Златория! Милая сердцу Златория! Это она, её я узнаю хоть днём, хоть ночью. Сейчас, к слову, был вечер: время опять сдвинулось.
Мы все вповалку лежали на траве, являя, наверное, потешное зрелище.
Только магистра Лазавея нигде не было…
Все старательно отводили глаза и, видимо, думали об одном. Что Эдвин Лазавей пожертвовал своей жизнью ради нашего спасения.
Тшольке встала, как потерянная, начала бродить по выпасу, силясь отыскать следы переноса.
Юлианна с Липнером о чём-то шептались, Ксержик обтирал кровь с лица, рук и одежды, а я неожиданно расплакалась. Сидела и ревела, как последняя деревенская баба. Мельком взглянув на Осунту, поняла, что и у неё губы подозрительно скривились.
– Ладно, всё, – неожиданно резко сказала она, вскинув голову. Знакомое движение: так не дают себе расплакаться. – Пошли!

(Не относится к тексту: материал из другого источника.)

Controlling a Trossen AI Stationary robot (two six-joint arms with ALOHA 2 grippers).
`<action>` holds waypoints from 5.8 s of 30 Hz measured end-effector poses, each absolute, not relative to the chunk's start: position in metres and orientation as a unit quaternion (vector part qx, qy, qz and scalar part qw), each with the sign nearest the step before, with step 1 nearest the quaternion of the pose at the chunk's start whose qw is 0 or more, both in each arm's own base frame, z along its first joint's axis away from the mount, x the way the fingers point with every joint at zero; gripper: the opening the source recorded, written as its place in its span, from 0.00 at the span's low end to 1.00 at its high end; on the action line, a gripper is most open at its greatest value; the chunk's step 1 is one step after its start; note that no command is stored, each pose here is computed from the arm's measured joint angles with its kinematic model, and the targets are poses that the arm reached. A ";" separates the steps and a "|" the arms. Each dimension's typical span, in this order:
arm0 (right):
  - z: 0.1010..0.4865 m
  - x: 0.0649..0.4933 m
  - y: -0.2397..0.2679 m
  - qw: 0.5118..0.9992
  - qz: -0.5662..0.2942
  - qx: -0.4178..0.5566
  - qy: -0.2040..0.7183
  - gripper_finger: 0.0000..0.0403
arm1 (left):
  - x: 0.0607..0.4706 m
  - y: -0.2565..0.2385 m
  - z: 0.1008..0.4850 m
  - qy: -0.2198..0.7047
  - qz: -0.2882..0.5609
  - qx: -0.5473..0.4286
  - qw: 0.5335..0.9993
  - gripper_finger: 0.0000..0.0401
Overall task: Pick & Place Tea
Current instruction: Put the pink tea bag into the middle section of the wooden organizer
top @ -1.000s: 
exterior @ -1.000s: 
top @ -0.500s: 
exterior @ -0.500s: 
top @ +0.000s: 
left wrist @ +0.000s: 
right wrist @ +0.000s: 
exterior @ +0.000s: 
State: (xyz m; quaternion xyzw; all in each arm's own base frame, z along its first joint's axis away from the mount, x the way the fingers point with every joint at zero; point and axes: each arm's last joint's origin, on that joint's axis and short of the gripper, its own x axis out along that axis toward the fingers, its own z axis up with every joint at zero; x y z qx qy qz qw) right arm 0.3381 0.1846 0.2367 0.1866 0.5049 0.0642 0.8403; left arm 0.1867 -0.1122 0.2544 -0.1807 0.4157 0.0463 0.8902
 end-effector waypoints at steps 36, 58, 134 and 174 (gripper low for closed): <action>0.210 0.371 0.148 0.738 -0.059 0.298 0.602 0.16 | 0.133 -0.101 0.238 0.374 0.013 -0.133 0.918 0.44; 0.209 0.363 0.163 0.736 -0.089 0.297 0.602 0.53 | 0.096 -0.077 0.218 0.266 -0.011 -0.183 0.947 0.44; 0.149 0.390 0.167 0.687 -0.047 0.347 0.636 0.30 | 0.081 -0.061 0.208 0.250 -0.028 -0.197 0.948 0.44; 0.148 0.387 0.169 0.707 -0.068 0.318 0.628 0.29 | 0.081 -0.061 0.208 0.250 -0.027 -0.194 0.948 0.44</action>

– А как же… – начала Юлианна и осеклась, поймав взгляд магистра.
– Вернее, лучше вы идите, а я останусь. Нужно… нужно перед ректором отчитаться…
Я не женщина, если Тшольке отсылала нас, чтобы порыдать. При свидетелях ей стыдно, а так, в сумерках, можно вволю беззвучно предаваться горю. И снова оказалась права: Осунту Тшольке и Эдвина Лазавея что-то связывало. И это что-то – любовь Осунты. Даже жалко её стало, потому что потеряла любимого. И потому, что тот её не любил. Это видела – не слепая. Спал наверняка, но не более.
Встала, понуро побрела вслед за остальными, постоянно оглядываясь.
Сердце ныло, нос хлюпал. Хотелось остаться и тоже смотреть на небо. Что бы я там ни говорила, Лазавей мне нравился, успела привязаться. Конечно, не так, как Осунта, но среди магистров я его выделяла.
Только Тшольке хотела отправить меня по известному адресу, как воздух пронзила яркая вспышка.
По-моему, завизжали мы обе. И обе же кинулись туда, где полыхнуло. По дороге я убеждала, что владею врачеванием и могу быть полезна.